## [Work item]
Each line below from the one containing "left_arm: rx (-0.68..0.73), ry" through the one containing "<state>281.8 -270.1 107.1" is to be given again exactly, and no line outside that span.

## [Dataset records]
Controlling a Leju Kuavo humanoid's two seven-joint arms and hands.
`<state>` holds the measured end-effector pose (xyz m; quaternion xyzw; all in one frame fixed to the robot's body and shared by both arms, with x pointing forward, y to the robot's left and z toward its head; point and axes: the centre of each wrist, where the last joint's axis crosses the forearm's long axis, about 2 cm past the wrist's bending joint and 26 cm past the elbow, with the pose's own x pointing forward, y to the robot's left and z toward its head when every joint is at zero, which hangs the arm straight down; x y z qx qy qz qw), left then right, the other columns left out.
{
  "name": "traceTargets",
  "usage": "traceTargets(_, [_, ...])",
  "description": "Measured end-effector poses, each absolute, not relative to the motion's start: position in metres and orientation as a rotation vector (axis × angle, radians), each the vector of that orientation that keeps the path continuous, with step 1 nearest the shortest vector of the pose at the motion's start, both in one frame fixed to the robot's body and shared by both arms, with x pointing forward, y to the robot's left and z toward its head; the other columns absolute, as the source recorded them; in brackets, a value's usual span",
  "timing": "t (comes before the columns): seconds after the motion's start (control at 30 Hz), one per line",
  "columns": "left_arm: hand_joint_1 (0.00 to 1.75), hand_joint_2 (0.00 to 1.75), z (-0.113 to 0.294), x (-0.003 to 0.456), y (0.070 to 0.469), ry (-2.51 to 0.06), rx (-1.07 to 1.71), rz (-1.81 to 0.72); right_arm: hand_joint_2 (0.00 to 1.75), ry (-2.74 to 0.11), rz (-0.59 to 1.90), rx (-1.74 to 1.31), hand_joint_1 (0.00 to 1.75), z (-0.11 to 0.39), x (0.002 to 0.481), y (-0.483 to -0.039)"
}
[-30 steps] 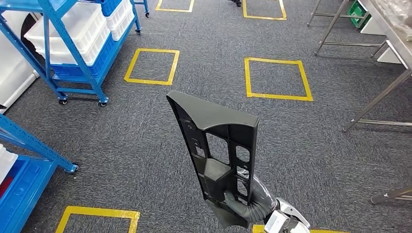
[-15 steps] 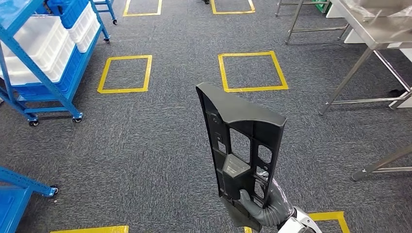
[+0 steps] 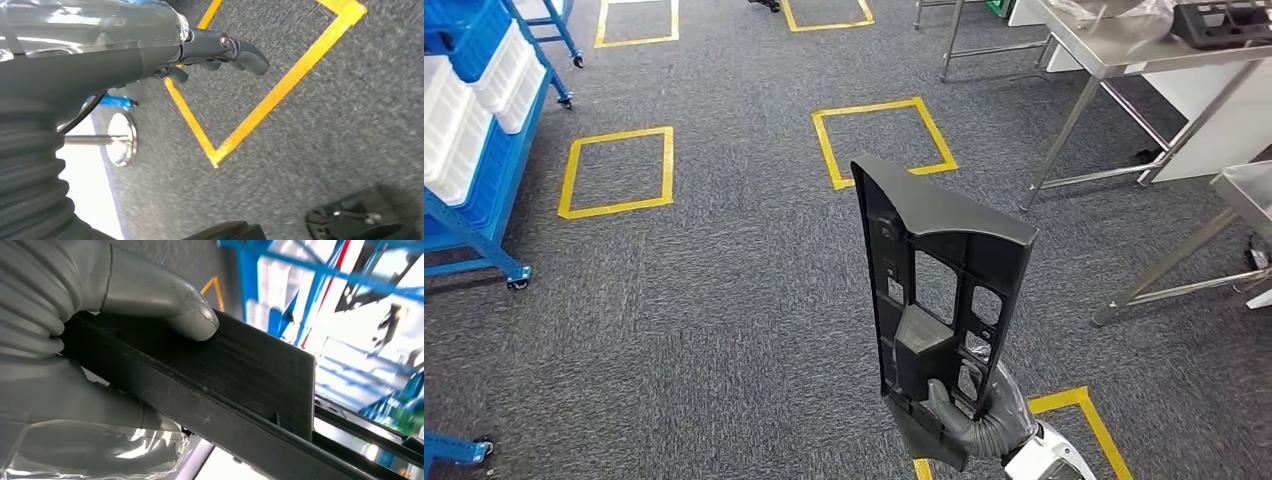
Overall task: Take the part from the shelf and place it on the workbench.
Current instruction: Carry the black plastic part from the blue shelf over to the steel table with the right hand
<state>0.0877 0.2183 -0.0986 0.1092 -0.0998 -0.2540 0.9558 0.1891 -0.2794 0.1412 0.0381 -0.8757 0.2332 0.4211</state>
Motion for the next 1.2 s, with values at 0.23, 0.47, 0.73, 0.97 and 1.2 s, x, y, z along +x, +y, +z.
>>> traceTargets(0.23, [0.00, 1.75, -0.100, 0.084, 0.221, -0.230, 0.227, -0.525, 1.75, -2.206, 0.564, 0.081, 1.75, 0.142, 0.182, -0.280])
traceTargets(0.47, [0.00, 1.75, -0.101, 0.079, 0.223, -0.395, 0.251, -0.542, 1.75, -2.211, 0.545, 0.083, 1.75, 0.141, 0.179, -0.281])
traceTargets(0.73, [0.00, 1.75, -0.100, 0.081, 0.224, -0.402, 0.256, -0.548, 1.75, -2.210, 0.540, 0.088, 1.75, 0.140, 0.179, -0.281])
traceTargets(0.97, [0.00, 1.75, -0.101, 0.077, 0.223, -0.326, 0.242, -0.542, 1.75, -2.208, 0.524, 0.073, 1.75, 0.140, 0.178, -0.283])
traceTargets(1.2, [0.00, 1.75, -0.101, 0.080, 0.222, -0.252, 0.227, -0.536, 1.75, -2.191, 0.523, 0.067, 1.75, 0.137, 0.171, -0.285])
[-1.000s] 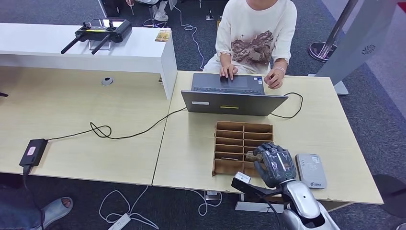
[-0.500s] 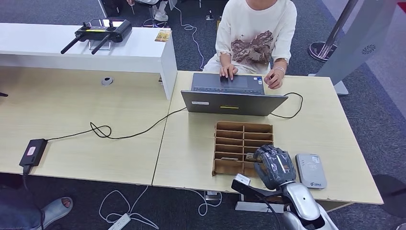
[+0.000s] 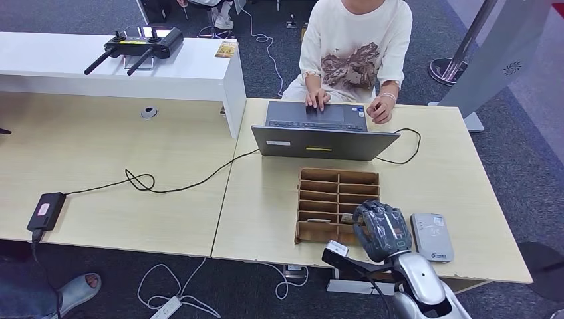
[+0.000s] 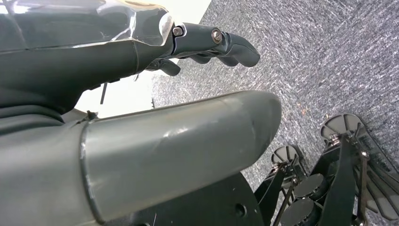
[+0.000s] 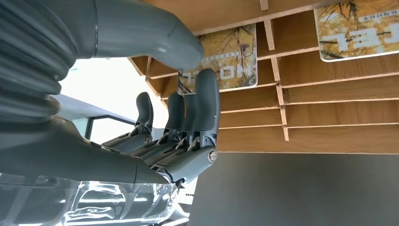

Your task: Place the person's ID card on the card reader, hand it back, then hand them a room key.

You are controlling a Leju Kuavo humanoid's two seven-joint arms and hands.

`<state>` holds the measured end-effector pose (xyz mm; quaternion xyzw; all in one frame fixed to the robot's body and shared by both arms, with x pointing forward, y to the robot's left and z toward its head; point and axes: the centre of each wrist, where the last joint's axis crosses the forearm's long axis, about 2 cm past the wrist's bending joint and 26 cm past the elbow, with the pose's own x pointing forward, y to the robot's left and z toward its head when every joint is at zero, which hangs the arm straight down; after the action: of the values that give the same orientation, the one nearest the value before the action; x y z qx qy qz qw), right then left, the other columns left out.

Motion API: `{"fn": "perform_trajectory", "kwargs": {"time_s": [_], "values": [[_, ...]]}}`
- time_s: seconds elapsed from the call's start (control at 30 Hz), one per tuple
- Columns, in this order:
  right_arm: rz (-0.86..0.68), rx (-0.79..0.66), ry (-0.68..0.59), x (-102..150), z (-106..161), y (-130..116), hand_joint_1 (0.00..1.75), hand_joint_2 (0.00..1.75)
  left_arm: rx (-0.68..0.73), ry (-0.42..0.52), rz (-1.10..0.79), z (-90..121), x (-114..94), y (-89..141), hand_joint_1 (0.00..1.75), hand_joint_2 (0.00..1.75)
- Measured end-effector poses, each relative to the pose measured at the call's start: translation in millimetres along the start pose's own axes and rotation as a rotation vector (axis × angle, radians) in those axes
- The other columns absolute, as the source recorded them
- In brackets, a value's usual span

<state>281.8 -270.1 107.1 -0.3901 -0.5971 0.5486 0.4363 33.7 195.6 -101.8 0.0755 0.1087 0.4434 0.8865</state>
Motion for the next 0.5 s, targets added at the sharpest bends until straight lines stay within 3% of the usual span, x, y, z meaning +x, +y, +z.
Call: {"fn": "perform_trajectory", "kwargs": {"time_s": [0.23, 0.5], "values": [[-0.005, -0.018, -0.006, -0.7, -2.4, -2.7, 1.2, 1.75, 0.006, 0.001, 0.001, 0.2, -0.5, -0.3, 0.0, 0.0], [-0.016, -0.038, -0.008, -0.7, -4.0, -5.7, 0.95, 1.75, 0.008, 0.002, 0.0, 0.4, -1.3, -0.8, 0.0, 0.0]]}}
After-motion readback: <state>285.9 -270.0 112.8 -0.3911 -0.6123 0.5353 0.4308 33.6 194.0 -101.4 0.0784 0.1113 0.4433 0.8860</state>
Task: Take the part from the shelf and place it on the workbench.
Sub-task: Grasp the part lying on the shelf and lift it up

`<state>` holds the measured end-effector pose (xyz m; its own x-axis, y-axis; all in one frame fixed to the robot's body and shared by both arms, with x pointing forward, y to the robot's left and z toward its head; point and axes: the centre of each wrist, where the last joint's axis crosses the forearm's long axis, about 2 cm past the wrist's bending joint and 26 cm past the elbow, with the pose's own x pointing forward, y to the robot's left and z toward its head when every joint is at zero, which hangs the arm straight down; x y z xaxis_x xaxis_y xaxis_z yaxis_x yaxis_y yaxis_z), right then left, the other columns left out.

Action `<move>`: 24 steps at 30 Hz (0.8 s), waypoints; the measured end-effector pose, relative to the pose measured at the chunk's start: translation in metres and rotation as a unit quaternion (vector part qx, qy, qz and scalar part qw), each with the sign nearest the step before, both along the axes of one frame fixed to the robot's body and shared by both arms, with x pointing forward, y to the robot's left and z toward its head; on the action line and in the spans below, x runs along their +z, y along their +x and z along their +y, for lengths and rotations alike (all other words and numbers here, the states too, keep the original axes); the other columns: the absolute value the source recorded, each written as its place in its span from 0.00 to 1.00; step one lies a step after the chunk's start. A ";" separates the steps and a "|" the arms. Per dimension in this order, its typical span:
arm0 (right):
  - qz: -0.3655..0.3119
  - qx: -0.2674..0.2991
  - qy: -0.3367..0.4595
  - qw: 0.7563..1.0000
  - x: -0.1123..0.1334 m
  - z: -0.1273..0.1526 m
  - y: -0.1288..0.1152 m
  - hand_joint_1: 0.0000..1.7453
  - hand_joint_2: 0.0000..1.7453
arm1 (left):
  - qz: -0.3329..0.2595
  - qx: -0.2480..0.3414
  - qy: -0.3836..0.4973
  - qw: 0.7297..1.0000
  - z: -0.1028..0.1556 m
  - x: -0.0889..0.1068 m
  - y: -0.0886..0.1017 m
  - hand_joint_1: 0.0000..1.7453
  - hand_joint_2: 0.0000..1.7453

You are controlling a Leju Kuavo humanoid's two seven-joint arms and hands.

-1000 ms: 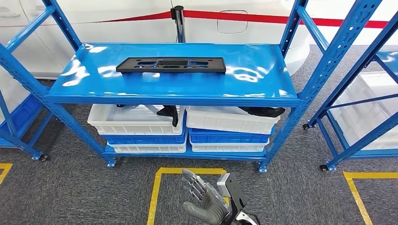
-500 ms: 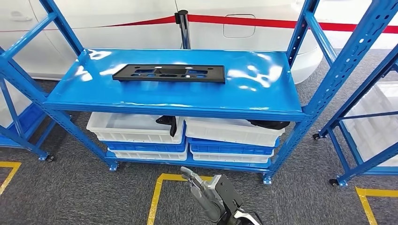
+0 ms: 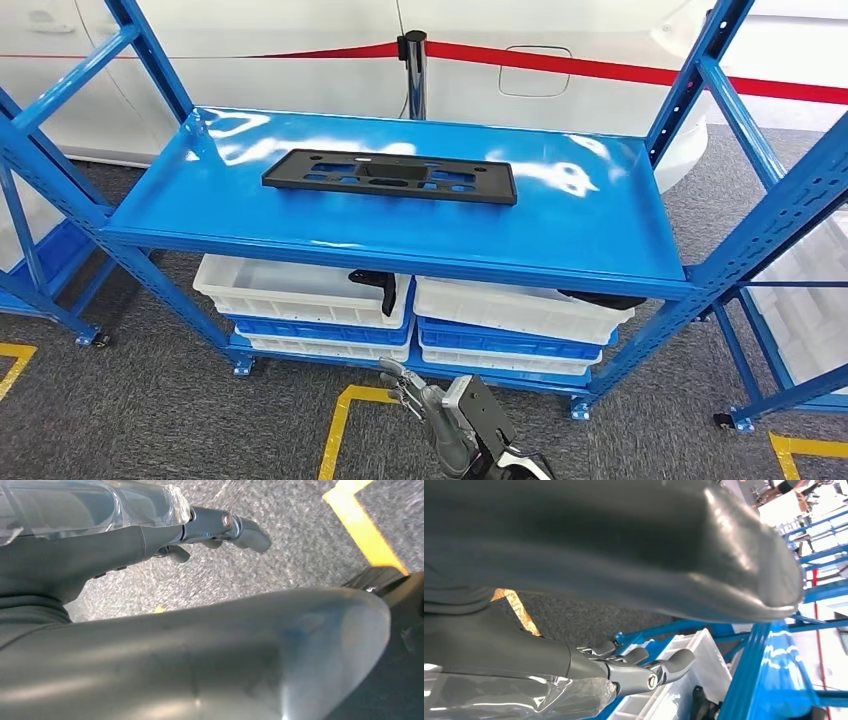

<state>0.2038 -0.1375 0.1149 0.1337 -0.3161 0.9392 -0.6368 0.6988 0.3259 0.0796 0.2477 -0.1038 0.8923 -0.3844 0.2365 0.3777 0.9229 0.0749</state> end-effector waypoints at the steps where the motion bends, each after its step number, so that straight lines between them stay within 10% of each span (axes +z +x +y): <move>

## [Answer for the task]
  left_arm: rx (-0.68..0.73), ry (-0.42..0.52), rz (-1.10..0.79), z (-90..121), x (-114..94), y (-89..141), hand_joint_1 (0.00..1.75), hand_joint_2 (0.00..1.75)
- Measured end-effector poses, each relative to the pose measured at the call's start: translation in millimetres along the start pose's own axes and rotation as a rotation vector (axis × angle, radians) in those axes
- The other columns absolute, as the source recorded them
- In brackets, a value's usual span

<state>281.8 -270.1 107.1 -0.3901 -0.5971 0.5486 0.4363 33.7 195.6 -101.8 0.0755 0.1087 0.4434 0.8865</state>

Output for this exercise is complete.